Goroke (/ɡəˈroʊk/ gə-ROHK) is a town in the Wimmera region of Victoria. The town is located in the Shire of West Wimmera local government area, 370 km north west of the state capital, Melbourne. At the 2016 census, Goroke recorded a population of 299.

==History==
Named after the Aboriginal term for the Australian magpie, the town was established in 1882 as a supply centre for local selectors and by 1884 had a population of 50. Goroke Post Office opened on 1 July 1884.
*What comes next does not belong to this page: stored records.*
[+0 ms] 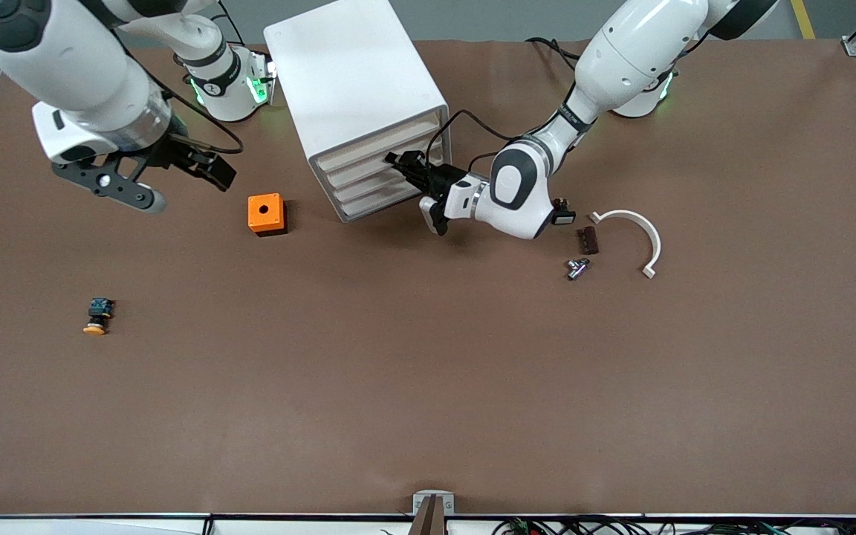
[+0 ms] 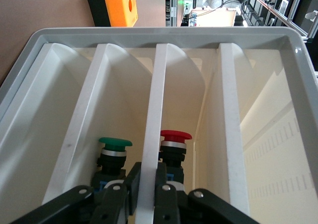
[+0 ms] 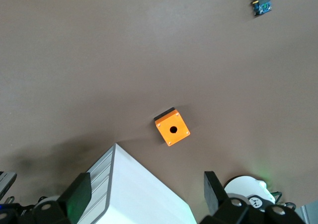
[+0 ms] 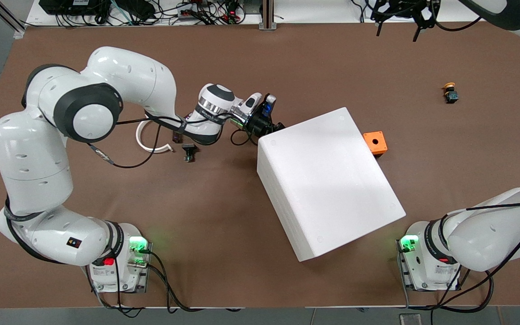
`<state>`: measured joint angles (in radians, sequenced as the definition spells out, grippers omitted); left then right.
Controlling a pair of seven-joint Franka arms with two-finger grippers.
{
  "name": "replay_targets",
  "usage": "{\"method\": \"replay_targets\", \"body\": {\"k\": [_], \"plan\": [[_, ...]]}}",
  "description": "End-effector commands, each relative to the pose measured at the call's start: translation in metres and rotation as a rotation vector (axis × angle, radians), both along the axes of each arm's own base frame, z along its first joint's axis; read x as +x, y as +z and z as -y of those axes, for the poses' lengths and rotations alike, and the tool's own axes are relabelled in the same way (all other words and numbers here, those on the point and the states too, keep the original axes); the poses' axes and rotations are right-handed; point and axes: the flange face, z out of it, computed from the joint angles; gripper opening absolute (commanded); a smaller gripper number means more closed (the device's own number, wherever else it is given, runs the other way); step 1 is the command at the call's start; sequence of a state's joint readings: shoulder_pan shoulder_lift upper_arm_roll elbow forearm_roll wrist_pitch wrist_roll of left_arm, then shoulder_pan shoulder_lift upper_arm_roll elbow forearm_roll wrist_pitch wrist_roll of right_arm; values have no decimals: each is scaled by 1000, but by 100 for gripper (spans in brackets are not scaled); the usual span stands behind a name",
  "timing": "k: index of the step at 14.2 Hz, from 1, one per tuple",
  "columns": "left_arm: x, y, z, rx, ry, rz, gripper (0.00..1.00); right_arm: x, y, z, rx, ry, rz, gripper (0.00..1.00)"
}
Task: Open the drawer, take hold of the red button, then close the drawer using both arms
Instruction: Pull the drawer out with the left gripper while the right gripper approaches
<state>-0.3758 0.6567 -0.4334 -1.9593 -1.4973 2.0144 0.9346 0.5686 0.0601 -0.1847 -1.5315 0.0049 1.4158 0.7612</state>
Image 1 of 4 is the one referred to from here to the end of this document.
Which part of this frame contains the yellow mushroom push button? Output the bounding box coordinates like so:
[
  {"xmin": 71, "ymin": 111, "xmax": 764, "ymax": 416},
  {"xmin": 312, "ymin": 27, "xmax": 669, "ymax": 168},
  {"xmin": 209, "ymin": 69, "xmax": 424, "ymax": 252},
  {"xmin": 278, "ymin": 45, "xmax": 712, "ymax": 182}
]
[{"xmin": 83, "ymin": 297, "xmax": 115, "ymax": 337}]

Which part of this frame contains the orange button enclosure box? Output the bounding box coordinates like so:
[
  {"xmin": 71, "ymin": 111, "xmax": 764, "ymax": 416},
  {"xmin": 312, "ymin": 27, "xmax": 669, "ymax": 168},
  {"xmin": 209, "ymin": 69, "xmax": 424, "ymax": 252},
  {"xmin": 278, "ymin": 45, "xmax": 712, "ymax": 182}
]
[{"xmin": 247, "ymin": 193, "xmax": 288, "ymax": 237}]

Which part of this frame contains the black left base cable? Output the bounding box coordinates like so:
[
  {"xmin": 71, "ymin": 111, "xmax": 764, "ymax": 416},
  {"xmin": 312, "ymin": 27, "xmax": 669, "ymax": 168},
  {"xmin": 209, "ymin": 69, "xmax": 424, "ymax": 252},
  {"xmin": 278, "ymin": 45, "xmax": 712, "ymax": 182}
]
[{"xmin": 526, "ymin": 37, "xmax": 585, "ymax": 71}]

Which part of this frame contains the white half-ring pipe clamp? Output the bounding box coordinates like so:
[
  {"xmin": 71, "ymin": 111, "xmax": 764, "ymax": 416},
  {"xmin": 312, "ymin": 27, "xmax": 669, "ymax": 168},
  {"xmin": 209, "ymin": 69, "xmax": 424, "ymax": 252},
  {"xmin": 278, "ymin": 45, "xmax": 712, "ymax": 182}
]
[{"xmin": 589, "ymin": 210, "xmax": 662, "ymax": 279}]

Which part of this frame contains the grey metal table bracket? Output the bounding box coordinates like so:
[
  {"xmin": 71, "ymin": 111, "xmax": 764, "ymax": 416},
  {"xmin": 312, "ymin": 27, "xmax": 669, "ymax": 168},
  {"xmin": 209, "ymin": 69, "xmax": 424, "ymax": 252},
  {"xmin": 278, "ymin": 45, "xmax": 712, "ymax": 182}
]
[{"xmin": 413, "ymin": 490, "xmax": 455, "ymax": 515}]

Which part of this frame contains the cable bundle below table edge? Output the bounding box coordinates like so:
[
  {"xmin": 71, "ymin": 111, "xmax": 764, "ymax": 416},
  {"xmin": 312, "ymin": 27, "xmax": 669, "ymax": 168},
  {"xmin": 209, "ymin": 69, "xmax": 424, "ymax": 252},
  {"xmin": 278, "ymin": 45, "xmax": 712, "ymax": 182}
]
[{"xmin": 491, "ymin": 516, "xmax": 856, "ymax": 535}]

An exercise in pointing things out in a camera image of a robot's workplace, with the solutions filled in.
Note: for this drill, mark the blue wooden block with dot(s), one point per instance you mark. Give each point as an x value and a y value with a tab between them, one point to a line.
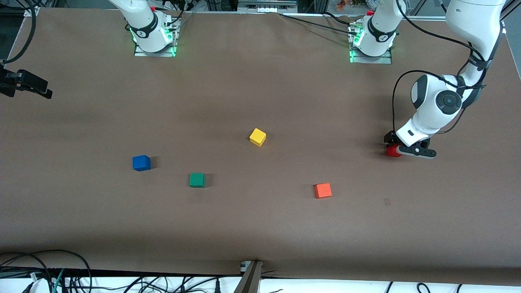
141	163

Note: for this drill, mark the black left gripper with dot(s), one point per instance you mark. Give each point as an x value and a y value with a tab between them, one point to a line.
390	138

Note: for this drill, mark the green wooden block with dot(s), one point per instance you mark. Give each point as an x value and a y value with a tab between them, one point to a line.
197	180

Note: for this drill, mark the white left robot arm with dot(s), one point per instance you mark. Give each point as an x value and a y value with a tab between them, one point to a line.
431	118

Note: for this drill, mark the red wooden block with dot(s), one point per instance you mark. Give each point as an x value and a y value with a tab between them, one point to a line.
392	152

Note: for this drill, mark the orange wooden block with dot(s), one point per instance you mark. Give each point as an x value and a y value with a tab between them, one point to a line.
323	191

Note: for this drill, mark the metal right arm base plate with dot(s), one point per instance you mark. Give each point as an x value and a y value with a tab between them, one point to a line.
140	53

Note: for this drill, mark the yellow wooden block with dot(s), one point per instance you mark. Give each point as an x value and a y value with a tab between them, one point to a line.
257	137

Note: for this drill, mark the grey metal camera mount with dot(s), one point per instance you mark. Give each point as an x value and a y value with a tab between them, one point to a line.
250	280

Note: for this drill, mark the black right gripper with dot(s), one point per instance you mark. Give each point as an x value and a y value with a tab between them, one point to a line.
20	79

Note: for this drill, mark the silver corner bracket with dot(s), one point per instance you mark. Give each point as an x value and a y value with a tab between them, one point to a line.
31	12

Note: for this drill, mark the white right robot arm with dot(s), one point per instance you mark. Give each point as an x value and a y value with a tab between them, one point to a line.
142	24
Three years later, facilities in Goroke included a flour mill, two stores, a school, a mechanics' hall, a hotel and a blacksmith's. Originally connected to Kaniva and Nhill by a track through the Little Desert, in 1894, the railway reached Goroke from Natimuk until it closed in 1986.

==Description==
The town is based around primary production, including wool growing, fat lamb and mutton production, beef cattle, cropping, forestry, wine grape production and yabby cultivation. Education is provided by a P-12 college. The local newspaper, the Goroke Free Press is published weekly. Nearby Lake Charlegrark is the venue for an annual country music festival, held on the third weekend in February.

== Education ==
The Goroke School was first opened on 28 September 1885 with only 10 boys and 10 girls; Henry H. Pearson being in charge of the 20 students. The school is now known as Goroke P-12 College with an enrolment of 78 students from prep through to year 12.

== Sports ==
The Goroke bowling club was formed in 1952 and the clubhouse was built in 1953.

In football, one of the earliest games recorded was between Natimuk and Goroke, played at Spring Hill on 13 February 1890. Goroke has played in various leagues over the years; it merged with Border Districts in 1999 to play in the Kowree-Naracoorte-Tatiara Football League.

Goroke has had many tennis teams over the years hosting its own league. The tennis club now has a senior and a junior team which play in the Kowree Tennis Association.

The Goroke Gun Club conducts several shoots each year. The main events are the Goroke show day shoot and the pre-Christmas one.

The Golf course was first laid out at the Recreation Reserve and showgrounds in the 1920s. Golf was played on the course until the war, the club was reformed in the late 1950s on the Compston property on the Natimuk Road. After a period of recess it moved to its current location on the Goroke Nhill Road in 1978, the final of the 18 sandscrape holes being officially opened in 1988.

A cycling club existed during the 1930s in Goroke but there are no records that remain.

There was a swimming club that was formed during the thirties when concrete work for a pool was undertaken. Due to earth movement the concrete cracked and was not safe for public use. The existing pool was opened in 1973 and has had several improvements including the addition of solar heating in 2008.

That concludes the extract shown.